The Washington Post reported that harassment can include anything that "infringes the freedom of movement of women in public spaces and undermines self-esteem and the right to security." Examples from officials the paper quoted included whistling at someone, following someone, and asking for personal information such as a telephone number several times in a row.
The government minister behind the new bill is the minister for gender equality, Marlène Schiappa. She's been on a media tour in recent months explaining the ins and outs of the bill, and now some 90 percent of the French public support the bill, according a poll released in March.
That could be because so many French women have been the victim of such harassment.
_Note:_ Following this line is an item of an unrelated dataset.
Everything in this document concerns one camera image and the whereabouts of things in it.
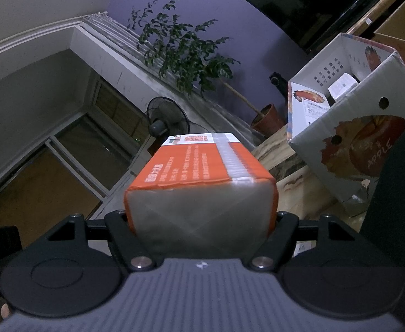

The Guardian reported that a 2016 survey by a public transit agency showed that some 83 percent of women had experienced the kind of street harassment that the bill would outlaw.
Schiappa spoke out just outside the United Nations’ session of the Commission on the Status of Women in March. She explained to Reuters why even though France is a "feminist country," such a law was necessary. She said it was to turn thought into action. "The idea is to lower the threshold of tolerance,” Schiappa told the news agency. “Let people see what they were blinded to.”
"We have to say: ‘Young men, you don’t have the right, you’re not allowed to follow women on the streets, to intimidate them," Schiappa added while at the UN.
As for the requirement to pay the fine instantly, Schiappa said in March that it's all about making the law efficient. "The idea is that it is high enough to be a deterrent but also that we could be sure the harasser can pay it immediately, so that the law can be efficient," Schiappa told The Guardian.
As for the pushback to the #MeToo campaign in France, the minister is not letting it phase her — or endanger the law. Some 100 prominent women signed an open letter in January saying that #MeToo endangered French romance and sexual freedom. Schiappa didn't buy it.
“There is some reluctance; some say we will kill the culture of the ‘French lover’ if we punish street harassment,” Schiappa told reporters in the lead up to the bill. “But it’s the opposite. We want to preserve seduction, chivalry and 'l'amour à la française' by saying what is key is consent. Between consenting adults, everything is allowed — we can seduce, talk. But if someone says 'no,' it's 'no,' and it's final.”
Anyone who doesn't respect the overarching view there that street harassment is a problem will now have to put their money where their mouth is, with thousands of dollars.